- TASK PROMPT -
With the pictures left out, restate exactly the part below that opens with the line containing "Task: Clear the" and closes with the line containing "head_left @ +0".

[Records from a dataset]
————————

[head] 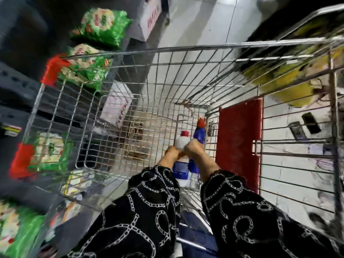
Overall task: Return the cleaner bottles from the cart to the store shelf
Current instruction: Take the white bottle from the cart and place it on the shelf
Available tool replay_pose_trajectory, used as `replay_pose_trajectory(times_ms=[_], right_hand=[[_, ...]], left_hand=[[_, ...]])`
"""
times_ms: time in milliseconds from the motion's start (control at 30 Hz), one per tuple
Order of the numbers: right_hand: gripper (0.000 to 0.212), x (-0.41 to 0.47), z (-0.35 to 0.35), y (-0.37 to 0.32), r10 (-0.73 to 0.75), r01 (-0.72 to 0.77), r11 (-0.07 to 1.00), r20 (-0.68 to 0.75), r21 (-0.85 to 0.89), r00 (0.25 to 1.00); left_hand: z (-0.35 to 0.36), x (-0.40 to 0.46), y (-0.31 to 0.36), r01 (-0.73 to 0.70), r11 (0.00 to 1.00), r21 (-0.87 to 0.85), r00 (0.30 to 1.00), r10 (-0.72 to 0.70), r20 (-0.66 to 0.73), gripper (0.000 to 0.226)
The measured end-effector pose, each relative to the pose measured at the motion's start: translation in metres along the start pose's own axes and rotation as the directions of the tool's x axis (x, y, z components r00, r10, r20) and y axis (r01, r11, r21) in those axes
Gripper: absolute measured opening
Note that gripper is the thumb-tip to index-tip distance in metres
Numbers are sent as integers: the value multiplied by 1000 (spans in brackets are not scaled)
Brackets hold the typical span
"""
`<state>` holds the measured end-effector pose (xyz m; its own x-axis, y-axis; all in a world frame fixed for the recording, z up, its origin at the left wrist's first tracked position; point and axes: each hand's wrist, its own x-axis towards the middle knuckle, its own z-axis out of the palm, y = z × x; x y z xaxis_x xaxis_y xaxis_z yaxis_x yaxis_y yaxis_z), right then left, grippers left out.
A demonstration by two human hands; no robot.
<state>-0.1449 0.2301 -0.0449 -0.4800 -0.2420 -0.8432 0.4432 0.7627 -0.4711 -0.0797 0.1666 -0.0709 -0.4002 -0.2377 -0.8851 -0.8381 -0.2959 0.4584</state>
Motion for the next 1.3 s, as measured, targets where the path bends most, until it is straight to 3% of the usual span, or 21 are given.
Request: replay_pose_trajectory(times_ms=[67,100,167,200,267,300,367,467,533,633,700,800,867,933,967,1000,1067,1100,1167,1233,1300], right_hand=[[33,7,2,0,23,-12,984,62,-180,998],[32,4,-1,-5,13,31,911,104,-411,995],[32,6,-4,-11,-85,147,660,121,-736,989],[32,7,-4,-11,-100,192,683,170,-704,980],[33,8,-6,-14,26,24,908,114,-419,993],[34,14,-4,-9,41,-10,969,122,-248,992],[37,12,0,5,-9,28,994,168,-109,986],[34,15,-2,10,0,29,986,171,-167,985],[13,10,-3,1,-10,72,963,235,-258,972],[14,12,-6,1,-13,74,975,278,-208,961],[12,8,-6,4,-41,65,995,274,-81,961],[19,-3,-9,2,-105,44,976,281,213,954],[43,-13,-11,-5,-145,5,924,340,382,929],[54,-29,-14,-23,-219,26,897,393,442,893],[47,-40,-16,-36,-266,55,891,419,451,868],[39,-50,-17,-47,-309,63,880,466,470,829],[31,-86,-16,-80,-392,71,865,582,496,712],[28,-100,-14,-92,-417,92,867,612,490,672],[31,-132,-2,-118,-409,120,887,638,445,652],[36,-154,15,-138,-402,169,901,618,400,676],[27,-173,38,-154,-436,216,888,598,405,672]], left_hand=[[-3,10,-11,-10,1000,-11,999,9,-42,24],[-4,10,-10,-14,1000,-15,998,13,-69,30],[-5,13,-8,-12,1000,-6,995,12,-99,34],[-5,17,-9,2,1000,-1,995,-2,-100,35],[-5,20,-15,4,999,41,994,1,-110,40],[-5,44,-32,-13,999,39,993,17,-121,48],[-6,52,-38,-33,998,49,989,39,-143,60],[-8,21,-15,-24,998,66,986,34,-166,46],[-10,19,-17,5,1000,0,986,-5,-169,52],[-24,7,-21,-11,989,-148,999,3,-51,46],[-39,-4,-14,9,967,-254,999,4,48,41],[-60,-18,-1,-2,893,-449,973,105,204,54],[-69,-31,14,3,843,-538,940,181,290,51],[-77,-46,25,-2,818,-575,952,177,249,46],[-88,-30,8,-63,829,-556,978,162,132,47],[-101,8,-26,-58,810,-584,978,165,131,54],[-106,20,-57,-48,719,-694,997,72,6,72],[-113,13,-72,-55,643,-764,994,112,22,73],[-121,-96,-36,-55,608,-792,980,185,74,67],[-126,-161,-4,-106,484,-869,896,425,127,69],[-148,-194,4,-235,533,-813,846,524,99,68]])
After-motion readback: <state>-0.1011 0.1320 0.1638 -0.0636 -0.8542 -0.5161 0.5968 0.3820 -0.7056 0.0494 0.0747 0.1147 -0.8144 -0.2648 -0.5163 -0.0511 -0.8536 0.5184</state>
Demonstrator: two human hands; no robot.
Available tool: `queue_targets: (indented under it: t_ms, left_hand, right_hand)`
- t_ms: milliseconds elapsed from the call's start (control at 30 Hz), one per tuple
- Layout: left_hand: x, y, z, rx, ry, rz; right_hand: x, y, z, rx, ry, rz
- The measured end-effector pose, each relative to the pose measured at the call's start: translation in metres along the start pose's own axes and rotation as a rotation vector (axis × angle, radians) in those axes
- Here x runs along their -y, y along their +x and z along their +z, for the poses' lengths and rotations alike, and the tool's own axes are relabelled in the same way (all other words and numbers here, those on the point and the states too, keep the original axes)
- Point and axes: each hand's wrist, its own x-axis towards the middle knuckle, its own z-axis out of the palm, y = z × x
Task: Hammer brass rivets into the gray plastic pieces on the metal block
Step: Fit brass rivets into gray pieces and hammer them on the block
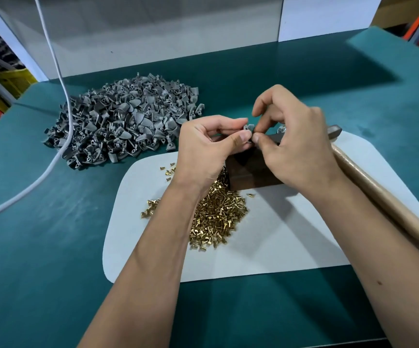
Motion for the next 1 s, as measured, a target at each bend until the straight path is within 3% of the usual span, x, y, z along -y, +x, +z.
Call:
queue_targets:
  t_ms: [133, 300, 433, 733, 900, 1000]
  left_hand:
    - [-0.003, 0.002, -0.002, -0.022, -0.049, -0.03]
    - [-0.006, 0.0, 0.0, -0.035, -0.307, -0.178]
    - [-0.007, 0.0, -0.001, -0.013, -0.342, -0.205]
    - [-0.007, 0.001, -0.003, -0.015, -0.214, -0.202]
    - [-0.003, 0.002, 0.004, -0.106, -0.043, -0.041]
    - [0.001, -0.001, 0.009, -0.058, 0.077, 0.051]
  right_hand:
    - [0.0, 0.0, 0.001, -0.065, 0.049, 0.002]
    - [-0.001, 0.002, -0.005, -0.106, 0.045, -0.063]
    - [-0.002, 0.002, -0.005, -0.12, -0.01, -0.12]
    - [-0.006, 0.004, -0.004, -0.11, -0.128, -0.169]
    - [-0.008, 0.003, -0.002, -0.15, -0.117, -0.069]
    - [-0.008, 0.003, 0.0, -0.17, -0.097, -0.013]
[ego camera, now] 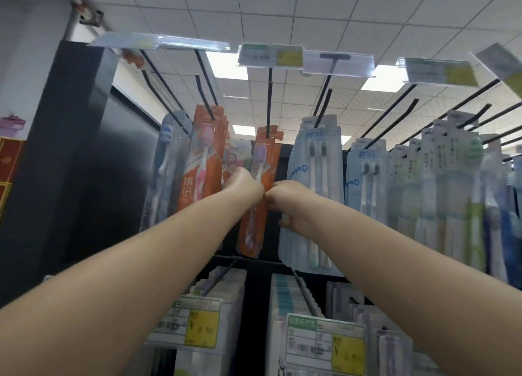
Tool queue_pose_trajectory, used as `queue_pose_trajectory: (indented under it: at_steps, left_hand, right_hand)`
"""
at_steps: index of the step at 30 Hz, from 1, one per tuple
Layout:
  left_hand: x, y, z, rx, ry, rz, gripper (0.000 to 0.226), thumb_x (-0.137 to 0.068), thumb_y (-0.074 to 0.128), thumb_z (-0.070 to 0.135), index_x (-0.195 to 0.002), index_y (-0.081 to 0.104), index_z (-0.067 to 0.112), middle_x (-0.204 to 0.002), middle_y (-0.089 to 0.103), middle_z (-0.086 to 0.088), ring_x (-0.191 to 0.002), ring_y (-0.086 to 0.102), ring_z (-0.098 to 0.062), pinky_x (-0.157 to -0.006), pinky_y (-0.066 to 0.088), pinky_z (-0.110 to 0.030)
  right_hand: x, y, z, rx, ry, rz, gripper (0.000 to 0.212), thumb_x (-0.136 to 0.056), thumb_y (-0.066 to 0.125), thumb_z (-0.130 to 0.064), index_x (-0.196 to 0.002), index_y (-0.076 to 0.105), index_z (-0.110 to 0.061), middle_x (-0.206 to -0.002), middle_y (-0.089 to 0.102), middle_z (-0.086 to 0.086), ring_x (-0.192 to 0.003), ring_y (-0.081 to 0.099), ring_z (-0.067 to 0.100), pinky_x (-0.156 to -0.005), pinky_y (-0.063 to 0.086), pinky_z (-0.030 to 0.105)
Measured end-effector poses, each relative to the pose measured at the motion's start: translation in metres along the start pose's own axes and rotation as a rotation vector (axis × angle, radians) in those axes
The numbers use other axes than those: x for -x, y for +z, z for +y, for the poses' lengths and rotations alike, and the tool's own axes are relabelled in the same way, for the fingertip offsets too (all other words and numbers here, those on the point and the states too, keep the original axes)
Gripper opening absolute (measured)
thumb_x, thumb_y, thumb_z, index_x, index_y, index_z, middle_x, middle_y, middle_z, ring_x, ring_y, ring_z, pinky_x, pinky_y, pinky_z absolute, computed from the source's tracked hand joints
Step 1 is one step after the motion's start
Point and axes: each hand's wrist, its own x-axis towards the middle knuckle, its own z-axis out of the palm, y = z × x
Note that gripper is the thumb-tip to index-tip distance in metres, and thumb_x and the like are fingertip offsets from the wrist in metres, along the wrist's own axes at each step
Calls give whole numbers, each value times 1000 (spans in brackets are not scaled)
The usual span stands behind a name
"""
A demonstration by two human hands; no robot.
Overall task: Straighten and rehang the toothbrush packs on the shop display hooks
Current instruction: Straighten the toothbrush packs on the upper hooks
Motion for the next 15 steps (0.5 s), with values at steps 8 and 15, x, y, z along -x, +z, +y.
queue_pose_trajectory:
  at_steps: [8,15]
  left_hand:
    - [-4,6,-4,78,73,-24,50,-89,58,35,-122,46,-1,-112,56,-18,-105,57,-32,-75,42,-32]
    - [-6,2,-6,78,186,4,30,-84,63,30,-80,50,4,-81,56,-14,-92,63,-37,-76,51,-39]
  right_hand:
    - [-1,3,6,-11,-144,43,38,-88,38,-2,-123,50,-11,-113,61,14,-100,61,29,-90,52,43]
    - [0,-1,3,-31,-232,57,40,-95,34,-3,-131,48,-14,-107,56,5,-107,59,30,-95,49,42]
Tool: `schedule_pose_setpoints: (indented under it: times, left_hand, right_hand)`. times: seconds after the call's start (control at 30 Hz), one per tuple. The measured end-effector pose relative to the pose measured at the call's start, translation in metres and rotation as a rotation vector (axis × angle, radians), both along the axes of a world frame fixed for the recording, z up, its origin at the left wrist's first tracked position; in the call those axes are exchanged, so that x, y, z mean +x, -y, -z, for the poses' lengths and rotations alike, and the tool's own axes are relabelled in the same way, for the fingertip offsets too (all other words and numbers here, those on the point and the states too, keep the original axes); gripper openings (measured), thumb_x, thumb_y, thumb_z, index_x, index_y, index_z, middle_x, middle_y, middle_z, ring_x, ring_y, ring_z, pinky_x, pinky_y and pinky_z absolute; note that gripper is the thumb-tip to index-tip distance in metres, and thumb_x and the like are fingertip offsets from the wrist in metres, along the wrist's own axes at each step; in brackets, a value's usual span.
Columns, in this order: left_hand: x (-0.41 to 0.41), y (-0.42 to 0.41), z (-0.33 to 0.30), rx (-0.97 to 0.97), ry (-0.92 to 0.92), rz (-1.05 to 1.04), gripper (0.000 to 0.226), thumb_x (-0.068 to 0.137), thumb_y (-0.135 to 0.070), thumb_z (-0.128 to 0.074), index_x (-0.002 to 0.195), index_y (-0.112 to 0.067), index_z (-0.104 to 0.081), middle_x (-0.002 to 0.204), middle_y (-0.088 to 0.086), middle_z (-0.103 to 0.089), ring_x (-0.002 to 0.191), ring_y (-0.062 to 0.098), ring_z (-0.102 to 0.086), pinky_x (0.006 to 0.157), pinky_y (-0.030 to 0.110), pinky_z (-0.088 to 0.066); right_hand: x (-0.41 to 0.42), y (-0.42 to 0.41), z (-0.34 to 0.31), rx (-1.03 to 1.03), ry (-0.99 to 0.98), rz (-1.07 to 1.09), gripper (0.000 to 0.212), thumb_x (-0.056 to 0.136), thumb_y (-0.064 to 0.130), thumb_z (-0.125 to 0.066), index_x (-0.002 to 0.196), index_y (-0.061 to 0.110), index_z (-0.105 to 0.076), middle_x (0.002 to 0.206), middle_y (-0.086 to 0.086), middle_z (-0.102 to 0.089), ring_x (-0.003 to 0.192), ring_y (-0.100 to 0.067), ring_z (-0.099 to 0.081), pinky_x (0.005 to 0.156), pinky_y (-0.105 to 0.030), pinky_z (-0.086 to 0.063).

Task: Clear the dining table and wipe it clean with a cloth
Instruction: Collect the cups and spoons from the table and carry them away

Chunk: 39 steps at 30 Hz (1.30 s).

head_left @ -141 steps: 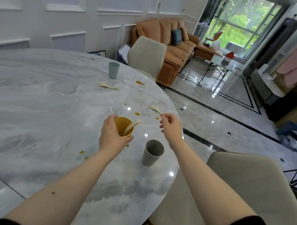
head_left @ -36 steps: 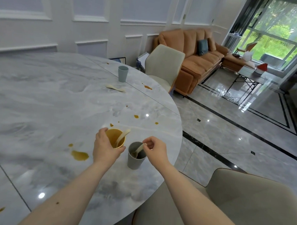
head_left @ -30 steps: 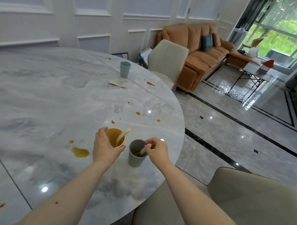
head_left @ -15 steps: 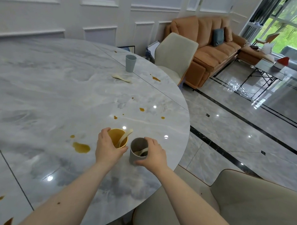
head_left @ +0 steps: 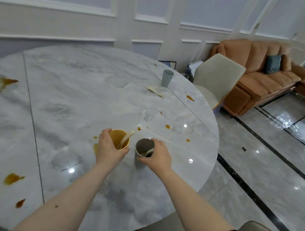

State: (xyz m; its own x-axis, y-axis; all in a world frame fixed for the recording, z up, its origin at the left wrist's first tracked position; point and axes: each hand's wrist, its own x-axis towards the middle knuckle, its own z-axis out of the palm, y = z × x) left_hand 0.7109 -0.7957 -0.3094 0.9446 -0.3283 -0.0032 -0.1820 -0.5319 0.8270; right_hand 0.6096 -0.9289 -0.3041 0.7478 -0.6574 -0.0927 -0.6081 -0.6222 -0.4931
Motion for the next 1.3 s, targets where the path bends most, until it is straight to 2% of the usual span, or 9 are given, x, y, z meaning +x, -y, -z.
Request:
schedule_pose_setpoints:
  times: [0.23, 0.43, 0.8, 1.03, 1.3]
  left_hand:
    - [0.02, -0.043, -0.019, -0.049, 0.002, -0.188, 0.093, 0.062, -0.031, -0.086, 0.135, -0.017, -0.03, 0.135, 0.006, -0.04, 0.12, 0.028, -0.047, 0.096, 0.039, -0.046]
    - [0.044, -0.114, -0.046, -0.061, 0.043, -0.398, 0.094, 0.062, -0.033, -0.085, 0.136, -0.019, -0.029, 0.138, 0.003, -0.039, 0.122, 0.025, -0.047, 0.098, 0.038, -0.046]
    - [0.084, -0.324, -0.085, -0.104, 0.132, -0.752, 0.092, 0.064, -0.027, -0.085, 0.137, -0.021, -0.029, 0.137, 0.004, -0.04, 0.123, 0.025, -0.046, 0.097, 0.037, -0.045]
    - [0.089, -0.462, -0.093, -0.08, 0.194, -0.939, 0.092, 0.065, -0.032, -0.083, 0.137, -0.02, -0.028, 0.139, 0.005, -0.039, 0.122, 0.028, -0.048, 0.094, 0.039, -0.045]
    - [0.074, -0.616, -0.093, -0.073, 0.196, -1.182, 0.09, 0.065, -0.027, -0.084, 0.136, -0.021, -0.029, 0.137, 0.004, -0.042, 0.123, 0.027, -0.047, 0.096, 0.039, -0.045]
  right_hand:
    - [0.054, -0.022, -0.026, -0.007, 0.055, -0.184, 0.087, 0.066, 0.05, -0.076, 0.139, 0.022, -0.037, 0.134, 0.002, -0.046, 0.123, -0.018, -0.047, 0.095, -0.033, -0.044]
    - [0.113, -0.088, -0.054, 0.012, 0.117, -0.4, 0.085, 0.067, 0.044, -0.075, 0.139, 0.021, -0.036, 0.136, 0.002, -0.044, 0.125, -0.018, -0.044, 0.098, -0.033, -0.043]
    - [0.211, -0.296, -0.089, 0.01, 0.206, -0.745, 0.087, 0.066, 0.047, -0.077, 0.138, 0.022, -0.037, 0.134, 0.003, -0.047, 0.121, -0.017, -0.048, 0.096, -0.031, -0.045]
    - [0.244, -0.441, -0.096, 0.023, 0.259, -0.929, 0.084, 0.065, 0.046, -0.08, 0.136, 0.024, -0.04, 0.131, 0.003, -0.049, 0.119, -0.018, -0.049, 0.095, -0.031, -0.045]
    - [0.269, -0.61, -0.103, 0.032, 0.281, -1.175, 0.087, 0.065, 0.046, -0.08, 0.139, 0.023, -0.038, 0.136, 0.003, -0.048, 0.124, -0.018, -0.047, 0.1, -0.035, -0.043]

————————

- FINAL ANSWER -
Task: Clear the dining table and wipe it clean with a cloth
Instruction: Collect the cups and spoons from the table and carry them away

Chunk: 39 steps at 30 Hz (1.30 s).

head_left @ -141 steps: 
head_left @ -36 steps: 
head_left @ -30 steps: 
head_left @ -15 steps: 
head_left @ +0 steps: 

No other output belongs to this answer.